Sie fasste Mut und sprach die Veranstaltungsagentur an, mit der sie beruflich zu tun hatte. Der Chef Holger Habenstein, ein freundlich sächselnder Mann jenseits der sechzig, mit schütterem Haar und dünnem Zopf auf dem Rücken, nahm dankend ein signiertes Exemplar ihrer Motivationsgeschichten entgegen und versprach sich umzuhören. Viele Wochen später, zum Internationalen Frauentag, rief er an und hatte eine Lesung für Hilda in einem touristisch beliebten Ort organisiert, wo sie im Wechsel mit einem Gitarristen die Frauen zum Lächeln brachte. Auch in diesem Café war nicht jeder Tisch besetzt, doch es wurde ein sehr schöner Abend, an dem Hilda sogar eine alte Freundin wiedertraf.

Wenn unter dieser Geschichte zum Schluss der Satz stehen soll: „Und sie lebte glücklich bis an ihr Ende“, bedarf es dazu noch eines fulminanten Finales mit einem Happy End. Also tritt der freundlich sächselnde Holger Habenstein nochmals in Aktion und vermittelt Hilda eine Lesung an einem Ort, wo bis zu siebzig (!!) interessierte Zuhörer auf sie lauern würden, begierig darauf, sie und ihr Buch kennenzulernen. Nun fragt ihr euch, wo gibt es einen Ort, wo eine unbekannte Autorin so erwartet wird? Wahrscheinlich nur im Märchen. Nein. Diesen Ort findet man in jeder Stadt und in größeren sogar mehrmals. Und gerade Motivationsgeschichten sind dort ganz besonders gefragt.

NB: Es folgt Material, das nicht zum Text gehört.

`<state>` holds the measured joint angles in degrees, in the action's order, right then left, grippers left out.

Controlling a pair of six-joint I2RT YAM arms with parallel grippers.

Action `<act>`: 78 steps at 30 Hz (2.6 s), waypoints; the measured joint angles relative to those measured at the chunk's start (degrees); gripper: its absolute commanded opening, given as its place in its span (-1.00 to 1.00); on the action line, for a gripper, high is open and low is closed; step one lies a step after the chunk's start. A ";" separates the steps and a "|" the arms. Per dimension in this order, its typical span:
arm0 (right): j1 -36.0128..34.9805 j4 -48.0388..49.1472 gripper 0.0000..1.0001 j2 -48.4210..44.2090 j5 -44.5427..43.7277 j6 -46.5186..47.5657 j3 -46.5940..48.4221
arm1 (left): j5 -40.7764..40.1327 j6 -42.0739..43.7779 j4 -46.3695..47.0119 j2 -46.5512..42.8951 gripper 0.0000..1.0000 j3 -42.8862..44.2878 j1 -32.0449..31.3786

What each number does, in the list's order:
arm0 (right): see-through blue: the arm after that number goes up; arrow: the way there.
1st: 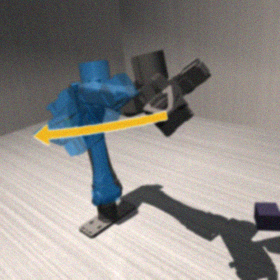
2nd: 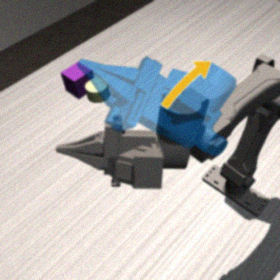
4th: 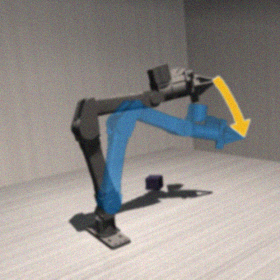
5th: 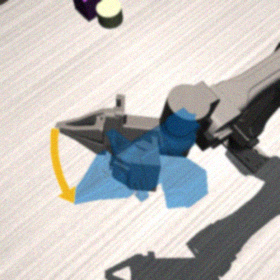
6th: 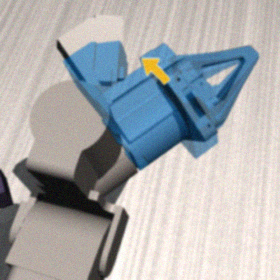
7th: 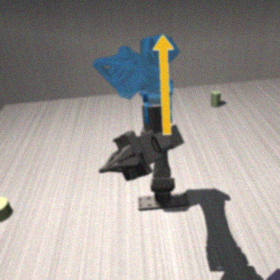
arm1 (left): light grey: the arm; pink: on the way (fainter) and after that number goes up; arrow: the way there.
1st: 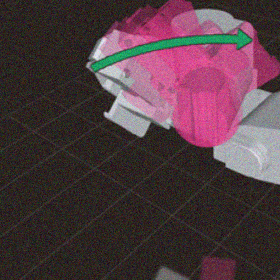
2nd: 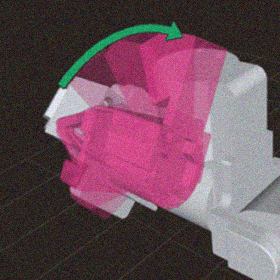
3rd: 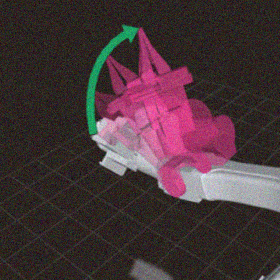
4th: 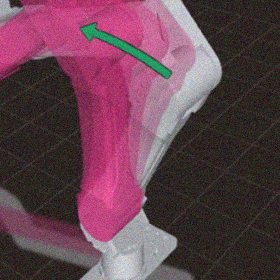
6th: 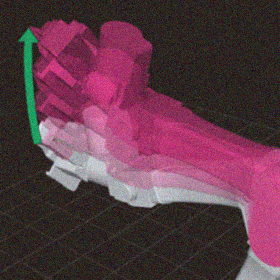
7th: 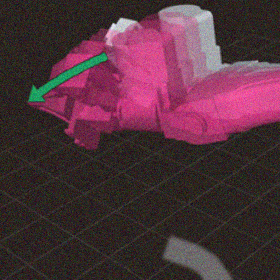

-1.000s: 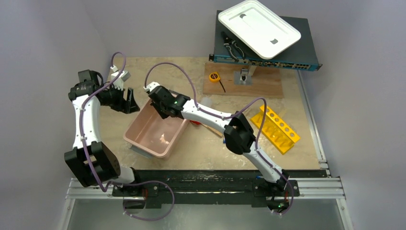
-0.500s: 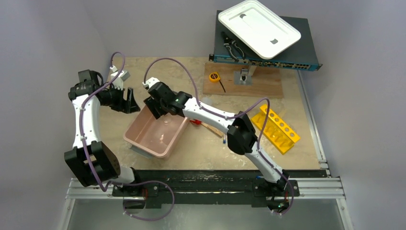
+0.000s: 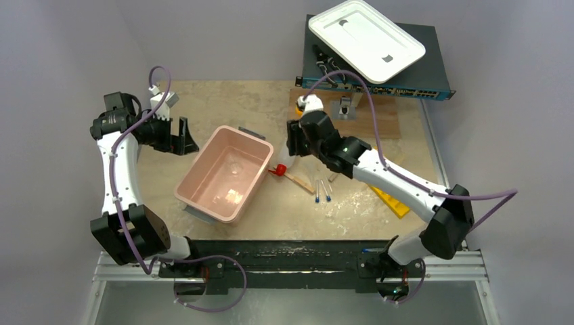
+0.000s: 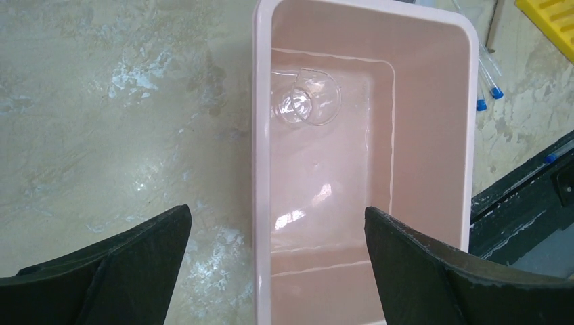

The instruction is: Organize the chemistry lab equipment

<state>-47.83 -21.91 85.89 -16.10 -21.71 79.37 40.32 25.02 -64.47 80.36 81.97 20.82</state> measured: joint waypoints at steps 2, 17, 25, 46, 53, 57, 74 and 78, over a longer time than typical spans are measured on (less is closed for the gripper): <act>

So kam es, dass Hilda Honigzopf an einem schönen Sommertag im Juli mit ihrem fast perfekten Ehemann ins Oberlausitzer Bergland reiste und zum ersten Mal in ihrem Leben mit Mikrophon lesen musste, weil so viele Zuhörer anwesend waren. Ihre Geschichten kamen sehr gut an, genau wie Kaffee und Kuchen, die in der Pause angeboten wurden. Hinterher signierte und verkaufte sie eine ganze Reihe ihrer Bücher an die freundlichen Leute, die alle sehr viel Zeit zum Lesen hatten. Am Abend, im vom Veranstalter bezahlten Hotelzimmer, schaute ihr im Badezimmer aus dem Spiegel eine sehr glückliche Hilda entgegen. Sie brauchte den Spiegel nicht mehr fragen, denn sie hatte die Antwort gefunden. Es kam nicht darauf an, erfolgreich zu sein, sondern mit seinen Texten und Geschichten Freude zu verbreiten. Sich selbst – beim Schreiben und anderen – beim Vorlesen.

Nun wollt ihr noch wissen, wie dieser Ort hieß, an dem eine unbekannte Autorin einen solchen Erfolg feiern konnte? Das war im großen Speisesaal der Seniorenresidenz ‚Goldener Herbst‘ in Ebersbach-Neugersdorf 😊.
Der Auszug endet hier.